That has fixed the issue in the troubleshooting-oriented repository. Now testing it for the gmic-py project.

Increasing the OMP_NUM_THREADS environment variable from undefined to 16 (I should test lower numbers maybe) in gmic-py did solve my issue.
If this seems critical on your side, you may want to tune lower level configuration. I will not bother more here.
Thanks for the awesome project and tools!

Thank you for providing solution for your issue, it could be helpful for people who face with the same.
Sorry that we didn't have a chance to take a look earlier. Usually, such issues take more time to take a look because they require specific skillset.
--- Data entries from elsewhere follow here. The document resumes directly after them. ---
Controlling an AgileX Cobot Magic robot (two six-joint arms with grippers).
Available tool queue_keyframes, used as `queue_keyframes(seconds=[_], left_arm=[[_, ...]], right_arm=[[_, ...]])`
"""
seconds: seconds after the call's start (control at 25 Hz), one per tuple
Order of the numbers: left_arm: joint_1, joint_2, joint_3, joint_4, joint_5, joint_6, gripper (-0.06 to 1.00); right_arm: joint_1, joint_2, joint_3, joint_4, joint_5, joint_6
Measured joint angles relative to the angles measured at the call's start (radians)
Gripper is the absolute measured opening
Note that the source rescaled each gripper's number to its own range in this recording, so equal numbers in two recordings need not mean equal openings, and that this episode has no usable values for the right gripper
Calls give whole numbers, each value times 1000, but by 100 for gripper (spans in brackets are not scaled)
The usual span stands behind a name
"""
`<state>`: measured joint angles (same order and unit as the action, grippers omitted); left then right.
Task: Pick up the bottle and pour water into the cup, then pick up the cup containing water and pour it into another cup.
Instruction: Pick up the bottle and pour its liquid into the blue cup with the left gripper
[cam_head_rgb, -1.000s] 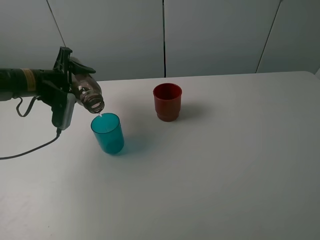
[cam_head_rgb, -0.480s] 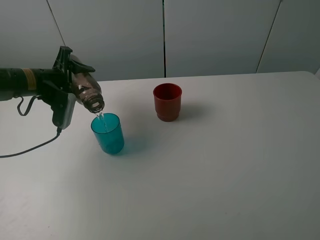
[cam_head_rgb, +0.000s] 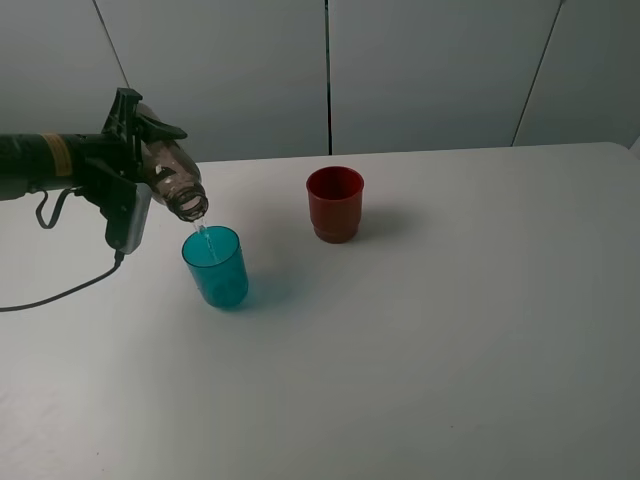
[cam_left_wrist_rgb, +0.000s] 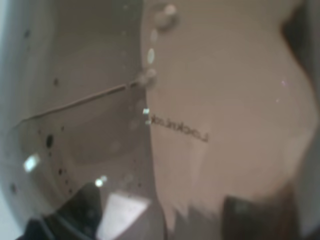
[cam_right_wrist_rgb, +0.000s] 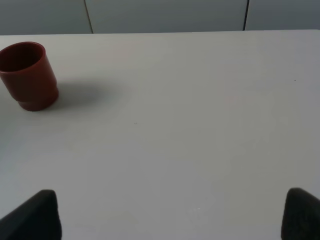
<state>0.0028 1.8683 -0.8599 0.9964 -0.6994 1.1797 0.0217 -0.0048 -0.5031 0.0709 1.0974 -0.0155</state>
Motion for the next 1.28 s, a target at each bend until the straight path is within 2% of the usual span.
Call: queue_keyframes(seconds=[1.28], left_arm=[[-22,0,0,-108,-1,164,2]], right_arm=[[0,0,0,0,0,0]])
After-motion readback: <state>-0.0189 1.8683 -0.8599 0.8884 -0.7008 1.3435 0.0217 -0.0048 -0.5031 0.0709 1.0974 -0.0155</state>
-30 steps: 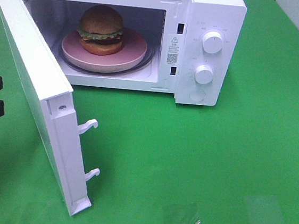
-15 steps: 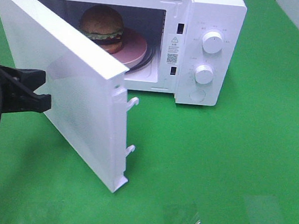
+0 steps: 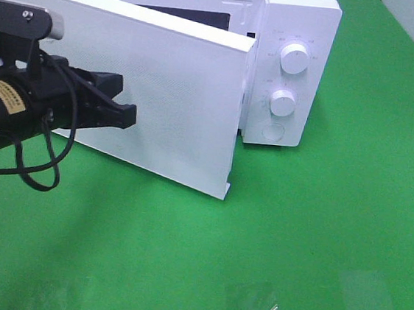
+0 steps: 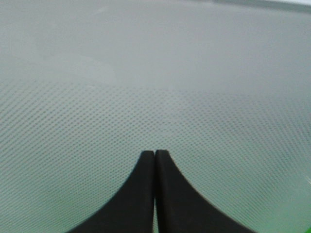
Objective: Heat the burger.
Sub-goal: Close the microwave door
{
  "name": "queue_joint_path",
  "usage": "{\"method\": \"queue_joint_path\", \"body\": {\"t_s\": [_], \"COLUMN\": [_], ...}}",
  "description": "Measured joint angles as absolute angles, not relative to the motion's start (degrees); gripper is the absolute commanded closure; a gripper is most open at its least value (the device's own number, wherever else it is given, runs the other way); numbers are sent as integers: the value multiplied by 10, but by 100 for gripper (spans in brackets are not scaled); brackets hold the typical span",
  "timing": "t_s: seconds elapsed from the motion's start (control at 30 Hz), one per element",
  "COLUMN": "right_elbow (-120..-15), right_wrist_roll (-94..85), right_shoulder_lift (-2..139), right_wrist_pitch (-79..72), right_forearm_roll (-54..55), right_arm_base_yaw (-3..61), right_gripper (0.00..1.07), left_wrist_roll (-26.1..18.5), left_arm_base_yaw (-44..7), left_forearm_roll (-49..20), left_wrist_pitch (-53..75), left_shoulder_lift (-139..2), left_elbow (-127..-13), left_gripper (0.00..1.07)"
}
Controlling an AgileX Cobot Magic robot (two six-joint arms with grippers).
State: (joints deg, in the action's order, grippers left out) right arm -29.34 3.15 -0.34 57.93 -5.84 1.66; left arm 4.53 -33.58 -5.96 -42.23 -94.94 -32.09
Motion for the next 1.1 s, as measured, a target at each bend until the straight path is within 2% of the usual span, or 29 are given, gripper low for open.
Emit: {"method": "queue_joint_path", "body": {"t_s": [0.43, 1.1], "right_elbow": [-293, -293], "right_wrist_roll": [32, 32], "right_shoulder_lift": [-3, -3], "right_wrist_pitch": [579, 579], "right_forearm_roll": [-58, -58], "right_arm_base_yaw": [17, 17], "right_gripper": [31, 31], "left_wrist_roll": [17, -3], "left_arm_base_yaw": [-387, -398], "left_forearm_roll": [-97, -117], "left_wrist_pitch": [-386, -308], "left_shoulder_lift": [-1015, -1083], "left_elbow": [-442, -594], "left_gripper": [107, 107]}}
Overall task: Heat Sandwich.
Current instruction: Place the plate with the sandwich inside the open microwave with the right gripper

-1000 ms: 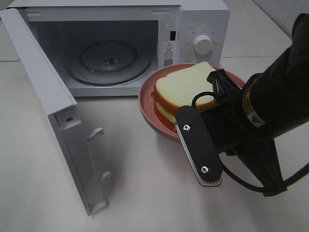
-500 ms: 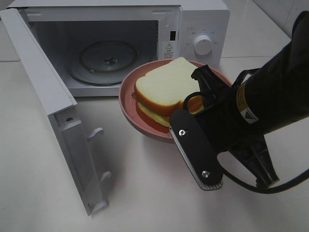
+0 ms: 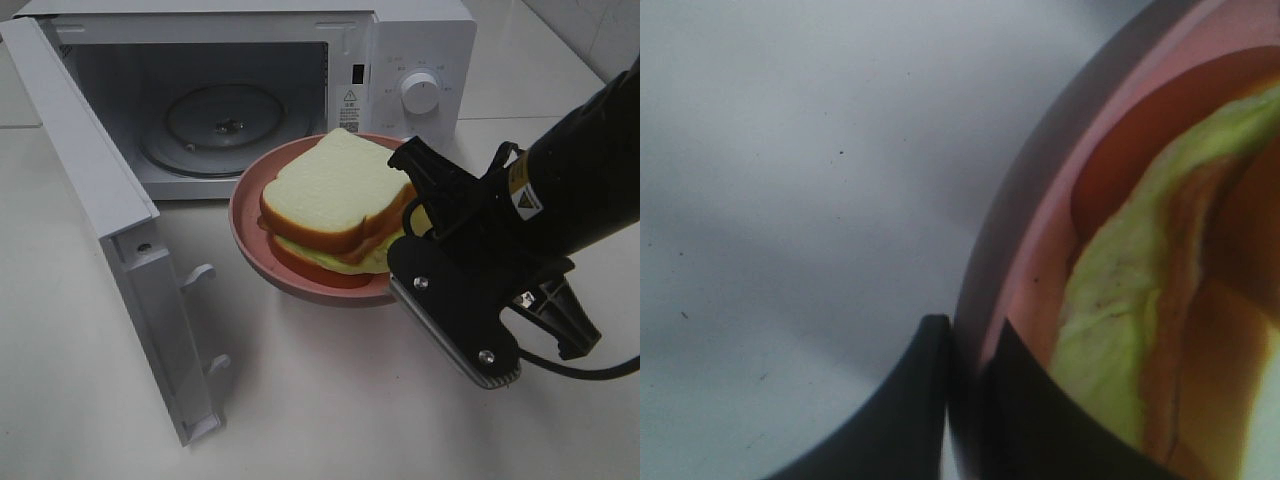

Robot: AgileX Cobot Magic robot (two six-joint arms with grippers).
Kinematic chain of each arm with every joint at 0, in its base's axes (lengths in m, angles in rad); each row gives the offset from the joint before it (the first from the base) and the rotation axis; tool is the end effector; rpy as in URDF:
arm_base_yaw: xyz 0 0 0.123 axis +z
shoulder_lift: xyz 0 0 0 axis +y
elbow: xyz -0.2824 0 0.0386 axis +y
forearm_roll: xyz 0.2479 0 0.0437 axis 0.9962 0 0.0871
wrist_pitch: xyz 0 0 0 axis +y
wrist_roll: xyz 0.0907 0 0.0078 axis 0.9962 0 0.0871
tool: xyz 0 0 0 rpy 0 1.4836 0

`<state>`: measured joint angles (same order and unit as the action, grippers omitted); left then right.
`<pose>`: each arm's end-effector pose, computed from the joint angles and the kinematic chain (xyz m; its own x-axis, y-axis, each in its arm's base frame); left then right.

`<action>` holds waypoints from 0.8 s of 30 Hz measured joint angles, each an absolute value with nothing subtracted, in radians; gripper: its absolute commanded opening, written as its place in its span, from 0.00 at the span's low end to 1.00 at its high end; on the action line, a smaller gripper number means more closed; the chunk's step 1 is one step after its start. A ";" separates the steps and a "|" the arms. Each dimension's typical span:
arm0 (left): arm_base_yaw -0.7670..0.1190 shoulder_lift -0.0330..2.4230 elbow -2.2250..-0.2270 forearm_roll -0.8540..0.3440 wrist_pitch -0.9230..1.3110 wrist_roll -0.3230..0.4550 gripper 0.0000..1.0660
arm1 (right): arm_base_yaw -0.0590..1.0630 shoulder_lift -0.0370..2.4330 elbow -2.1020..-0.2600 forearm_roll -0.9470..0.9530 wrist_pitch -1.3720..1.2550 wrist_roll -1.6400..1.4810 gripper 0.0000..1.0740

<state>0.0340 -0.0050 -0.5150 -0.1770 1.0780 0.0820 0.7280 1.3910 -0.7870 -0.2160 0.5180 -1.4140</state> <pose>-0.0083 -0.0144 0.2809 -0.4477 -0.0176 -0.8940 0.1040 0.9920 -0.0716 0.2029 0.1679 0.2255 0.6403 -0.7606 0.1071 -0.6180 -0.5929 -0.5162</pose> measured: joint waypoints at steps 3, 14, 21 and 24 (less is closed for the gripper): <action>0.034 -0.005 -0.515 -0.177 1.078 0.082 0.83 | 0.701 1.391 -0.787 -0.170 0.513 -1.483 0.02; 0.034 -0.005 -0.515 -0.177 1.078 0.082 0.83 | 0.591 1.391 -0.784 -0.016 0.486 -1.700 0.01; 0.034 -0.005 -0.515 -0.177 1.078 0.082 0.83 | 0.587 1.413 -0.783 0.000 0.442 -1.727 0.00; 0.034 -0.005 -0.515 -0.177 1.078 0.082 0.83 | 0.587 1.433 -0.783 0.005 0.430 -1.727 0.00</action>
Btw, usually, image changes can be tracked by history of readme file: https://github.com/actions/virtual-environments/commits/main/images/linux/Ubuntu1804-README.md

I am closing this issue but please let us know if you still need any assistance

Thank you for taking the time to answer and pointing me to the Linux images
changelog. I am wondering if the amount of CPUs or Kernel has changed over
time and thus the OpenMP auto-setup of threads number would have been
impacted. So maybe the images themselves are not so related.
This issue's legacy will definitely help people with similar problems as
mine.
Best wishes :)

po 24. 8. 2020 v 8:59 odesílatel Maxim Lobanov notifications@github.com
napsal:

Thank you for providing solution for your issue, it could be helpful for
people who face with the same.
Sorry that we didn't have a chance to take a look earlier. Usually, such
issues take more time to take a look because they require specific skillset.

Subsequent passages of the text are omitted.